* **Required action**:
Search the records for "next". Report every line where it occurs.

* **Records to use**:

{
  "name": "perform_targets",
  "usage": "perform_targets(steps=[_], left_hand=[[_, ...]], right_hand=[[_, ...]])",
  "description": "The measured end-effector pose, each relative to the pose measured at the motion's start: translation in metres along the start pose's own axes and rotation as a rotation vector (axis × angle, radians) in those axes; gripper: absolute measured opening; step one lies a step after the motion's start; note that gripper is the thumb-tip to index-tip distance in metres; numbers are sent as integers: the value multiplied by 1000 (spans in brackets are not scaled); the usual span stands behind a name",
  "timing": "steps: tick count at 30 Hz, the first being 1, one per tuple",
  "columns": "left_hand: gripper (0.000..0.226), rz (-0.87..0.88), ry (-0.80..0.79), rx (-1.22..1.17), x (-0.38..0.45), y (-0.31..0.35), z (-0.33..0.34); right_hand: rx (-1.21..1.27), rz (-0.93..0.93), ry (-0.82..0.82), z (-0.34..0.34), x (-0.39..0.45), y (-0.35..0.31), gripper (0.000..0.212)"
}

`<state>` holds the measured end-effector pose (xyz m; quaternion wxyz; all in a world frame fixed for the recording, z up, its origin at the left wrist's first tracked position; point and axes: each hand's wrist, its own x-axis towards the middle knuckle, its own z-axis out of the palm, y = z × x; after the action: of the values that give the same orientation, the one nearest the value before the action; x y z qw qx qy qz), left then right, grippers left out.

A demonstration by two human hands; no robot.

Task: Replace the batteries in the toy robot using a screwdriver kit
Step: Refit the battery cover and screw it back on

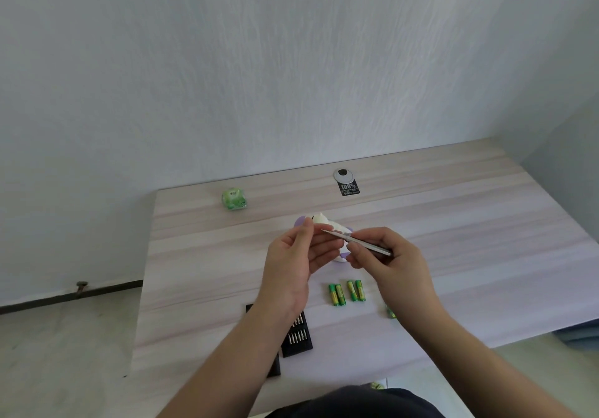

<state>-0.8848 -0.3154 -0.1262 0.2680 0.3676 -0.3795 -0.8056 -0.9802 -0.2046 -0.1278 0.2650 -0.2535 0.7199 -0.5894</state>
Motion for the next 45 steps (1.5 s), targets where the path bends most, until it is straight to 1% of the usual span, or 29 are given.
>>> perform_targets(steps=[7, 10, 19, 23, 25, 27, 31, 33, 35, 37, 41, 42, 45], left_hand=[[37, -17, -36, 13, 4, -3, 0], [36, -19, -29, 17, 8, -7, 4], [36, -53, 53, 3, 34, -29, 26], [34, -65, 158, 25, 49, -43, 27], [31, -19, 233, 54, 56, -49, 23], [29, 47, 297, 133, 63, -56, 16], [20, 234, 416, 410, 79, -76, -4], [11, 321, 429, 545, 85, -84, -11], [7, 386, 421, 627, 89, -89, -14], [16, 417, 384, 706, 100, -97, -19], [57, 350, 320, 826, 124, -115, -29], [66, 356, 314, 866, 128, -119, -29], [83, 379, 308, 992, 135, -125, -26]], right_hand=[[1, 25, 23, 1, 0, 7, 10], [13, 44, 23, -3, 4, 11, 10], [46, 60, -3, -30, 31, 23, 8], [65, 77, -17, -40, 43, 31, 8], [50, 99, -24, -44, 51, 40, 7], [33, 139, -28, -47, 59, 49, 4], [22, 194, -55, -48, 75, 69, 4], [-12, 210, -76, -48, 83, 80, 4], [-78, 211, -83, -47, 90, 88, 4], [-143, 199, -71, -45, 95, 93, 4], [-170, 213, -76, -38, 106, 99, 5], [-176, 217, -85, -37, 108, 100, 5], [-183, 223, -97, -33, 113, 104, 6]])
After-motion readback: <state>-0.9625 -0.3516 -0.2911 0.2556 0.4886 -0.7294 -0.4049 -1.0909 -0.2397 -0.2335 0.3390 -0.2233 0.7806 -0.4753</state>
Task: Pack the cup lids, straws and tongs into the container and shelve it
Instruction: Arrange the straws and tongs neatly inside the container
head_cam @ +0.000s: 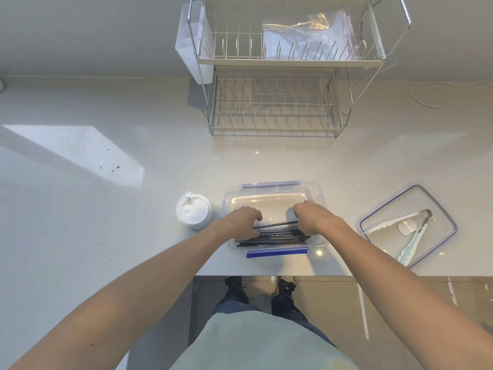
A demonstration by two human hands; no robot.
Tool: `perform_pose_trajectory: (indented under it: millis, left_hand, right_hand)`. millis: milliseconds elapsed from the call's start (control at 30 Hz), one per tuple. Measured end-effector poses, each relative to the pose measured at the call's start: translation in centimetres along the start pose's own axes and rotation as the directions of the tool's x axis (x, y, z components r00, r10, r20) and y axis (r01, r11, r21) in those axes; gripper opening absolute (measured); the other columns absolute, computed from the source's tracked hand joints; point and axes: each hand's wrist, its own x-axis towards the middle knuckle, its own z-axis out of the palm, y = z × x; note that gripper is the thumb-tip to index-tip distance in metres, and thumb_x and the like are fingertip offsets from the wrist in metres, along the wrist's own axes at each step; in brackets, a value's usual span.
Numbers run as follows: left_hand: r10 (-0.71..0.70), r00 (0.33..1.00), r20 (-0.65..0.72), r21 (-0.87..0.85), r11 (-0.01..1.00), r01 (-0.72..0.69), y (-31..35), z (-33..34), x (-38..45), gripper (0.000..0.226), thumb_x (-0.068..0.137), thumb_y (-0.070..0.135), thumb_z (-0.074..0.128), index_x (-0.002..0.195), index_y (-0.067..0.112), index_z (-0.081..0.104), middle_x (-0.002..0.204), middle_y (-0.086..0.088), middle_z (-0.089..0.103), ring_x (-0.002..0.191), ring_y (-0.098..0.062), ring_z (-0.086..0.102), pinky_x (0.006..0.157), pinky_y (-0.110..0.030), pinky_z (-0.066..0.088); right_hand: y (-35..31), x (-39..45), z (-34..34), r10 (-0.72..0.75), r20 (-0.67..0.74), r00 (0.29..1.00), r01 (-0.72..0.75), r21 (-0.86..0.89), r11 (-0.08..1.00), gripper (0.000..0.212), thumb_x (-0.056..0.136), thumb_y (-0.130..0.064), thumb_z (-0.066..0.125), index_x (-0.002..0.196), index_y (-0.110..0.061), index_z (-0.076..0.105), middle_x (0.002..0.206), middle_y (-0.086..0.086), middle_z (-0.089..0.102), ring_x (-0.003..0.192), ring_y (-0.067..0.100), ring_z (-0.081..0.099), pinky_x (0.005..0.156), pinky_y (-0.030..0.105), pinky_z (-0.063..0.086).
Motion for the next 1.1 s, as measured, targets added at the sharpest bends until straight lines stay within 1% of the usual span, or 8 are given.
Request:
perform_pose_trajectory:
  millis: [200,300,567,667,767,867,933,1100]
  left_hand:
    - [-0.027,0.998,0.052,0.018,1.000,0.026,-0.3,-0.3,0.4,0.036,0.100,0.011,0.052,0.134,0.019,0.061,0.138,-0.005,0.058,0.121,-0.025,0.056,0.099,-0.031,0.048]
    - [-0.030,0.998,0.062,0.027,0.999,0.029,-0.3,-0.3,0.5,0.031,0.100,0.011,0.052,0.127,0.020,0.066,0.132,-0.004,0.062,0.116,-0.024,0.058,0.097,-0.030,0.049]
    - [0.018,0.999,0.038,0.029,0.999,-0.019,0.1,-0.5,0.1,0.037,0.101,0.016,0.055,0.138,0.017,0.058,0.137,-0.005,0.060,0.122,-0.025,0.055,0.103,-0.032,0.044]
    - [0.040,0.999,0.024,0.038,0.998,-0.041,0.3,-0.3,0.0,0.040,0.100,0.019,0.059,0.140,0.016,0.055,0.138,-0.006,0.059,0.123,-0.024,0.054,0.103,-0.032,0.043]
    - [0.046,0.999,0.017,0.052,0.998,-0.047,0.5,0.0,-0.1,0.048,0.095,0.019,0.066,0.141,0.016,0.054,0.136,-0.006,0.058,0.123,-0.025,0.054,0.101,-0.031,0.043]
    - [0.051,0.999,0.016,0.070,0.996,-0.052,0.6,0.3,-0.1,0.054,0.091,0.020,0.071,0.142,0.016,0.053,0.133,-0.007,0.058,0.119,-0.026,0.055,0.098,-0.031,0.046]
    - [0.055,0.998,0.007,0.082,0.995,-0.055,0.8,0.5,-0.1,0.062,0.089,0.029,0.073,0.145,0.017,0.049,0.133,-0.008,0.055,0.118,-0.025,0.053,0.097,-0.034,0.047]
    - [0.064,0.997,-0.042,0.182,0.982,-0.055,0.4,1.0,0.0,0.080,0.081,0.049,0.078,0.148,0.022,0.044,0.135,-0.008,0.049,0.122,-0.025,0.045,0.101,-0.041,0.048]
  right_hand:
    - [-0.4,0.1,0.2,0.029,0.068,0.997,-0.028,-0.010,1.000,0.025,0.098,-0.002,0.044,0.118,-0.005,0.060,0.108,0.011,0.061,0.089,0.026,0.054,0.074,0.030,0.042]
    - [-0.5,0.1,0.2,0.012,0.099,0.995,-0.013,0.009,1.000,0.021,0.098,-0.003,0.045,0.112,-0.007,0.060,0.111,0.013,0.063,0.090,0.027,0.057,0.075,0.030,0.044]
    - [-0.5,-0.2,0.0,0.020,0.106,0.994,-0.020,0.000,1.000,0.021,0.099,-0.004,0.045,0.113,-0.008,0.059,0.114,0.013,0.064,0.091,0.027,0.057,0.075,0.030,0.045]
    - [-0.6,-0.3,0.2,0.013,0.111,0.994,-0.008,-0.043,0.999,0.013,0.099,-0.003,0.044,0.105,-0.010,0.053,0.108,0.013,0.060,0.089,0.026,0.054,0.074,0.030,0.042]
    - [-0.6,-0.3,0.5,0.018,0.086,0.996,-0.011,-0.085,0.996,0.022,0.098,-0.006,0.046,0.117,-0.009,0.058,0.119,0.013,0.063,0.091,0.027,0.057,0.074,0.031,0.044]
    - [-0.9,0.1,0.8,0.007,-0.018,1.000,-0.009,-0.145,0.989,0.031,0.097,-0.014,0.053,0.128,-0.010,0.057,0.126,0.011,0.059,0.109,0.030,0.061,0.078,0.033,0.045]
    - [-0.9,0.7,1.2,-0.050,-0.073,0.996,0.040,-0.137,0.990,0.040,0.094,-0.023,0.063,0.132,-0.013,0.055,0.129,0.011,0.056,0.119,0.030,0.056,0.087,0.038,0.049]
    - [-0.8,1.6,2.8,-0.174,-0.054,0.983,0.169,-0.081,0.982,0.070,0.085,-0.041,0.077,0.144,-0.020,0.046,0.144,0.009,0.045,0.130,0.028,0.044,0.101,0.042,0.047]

* **Completed task**:
Motion for the next 45 steps (1.5 s), targets where the path bends most, until it is straight to 1% of the usual span, or 29 are given.
Motion for the next 1.1 s, as measured, targets added at the sharpest bends until straight lines stay within 1% of the usual span, or 8 are given.

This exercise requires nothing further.